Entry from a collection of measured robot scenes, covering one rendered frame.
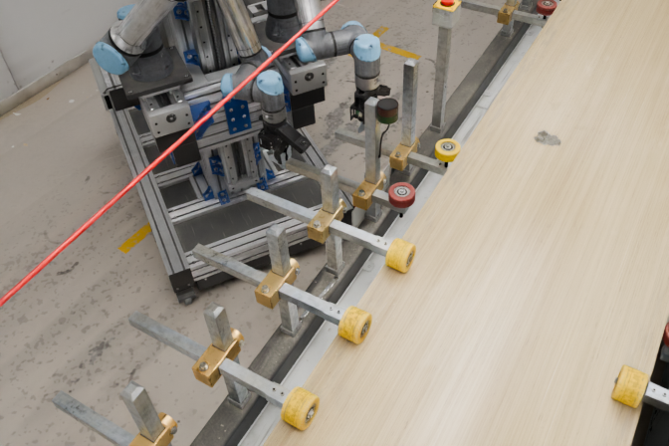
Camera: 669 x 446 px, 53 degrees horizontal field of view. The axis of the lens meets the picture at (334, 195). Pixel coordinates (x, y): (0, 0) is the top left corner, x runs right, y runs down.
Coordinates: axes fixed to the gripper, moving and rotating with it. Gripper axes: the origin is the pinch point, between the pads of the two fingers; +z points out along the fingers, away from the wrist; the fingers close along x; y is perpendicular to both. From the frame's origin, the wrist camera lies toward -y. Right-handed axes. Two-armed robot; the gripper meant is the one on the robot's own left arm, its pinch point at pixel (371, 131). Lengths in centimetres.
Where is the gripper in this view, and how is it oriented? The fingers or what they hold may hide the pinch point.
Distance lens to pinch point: 218.1
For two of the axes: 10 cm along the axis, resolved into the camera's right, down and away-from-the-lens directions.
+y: -5.0, 6.3, -6.0
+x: 8.6, 3.3, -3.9
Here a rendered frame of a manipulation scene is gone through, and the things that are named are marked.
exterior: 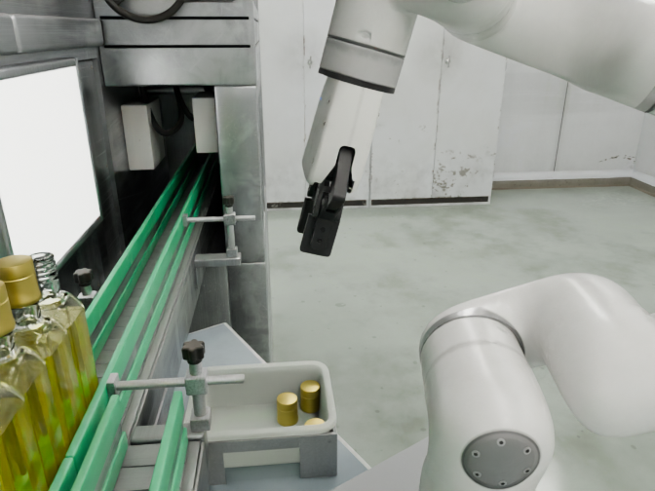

______

◆ **WHAT YOU HAVE TO DO**
Output, exactly and only, the lines beginning with the one that contains "Distance lens to pinch point: 218.1" and ending at the last line of the records above. Drop the pictures.

◆ **SOLUTION**
Distance lens to pinch point: 218.1
For two of the axes: 10 cm along the axis, resolved into the camera's right, down and away-from-the-lens directions.
+y: -5.0, 6.3, -6.0
+x: 8.6, 3.3, -3.9
Here a rendered frame of a manipulation scene is gone through, and the things that are named are marked.
exterior: 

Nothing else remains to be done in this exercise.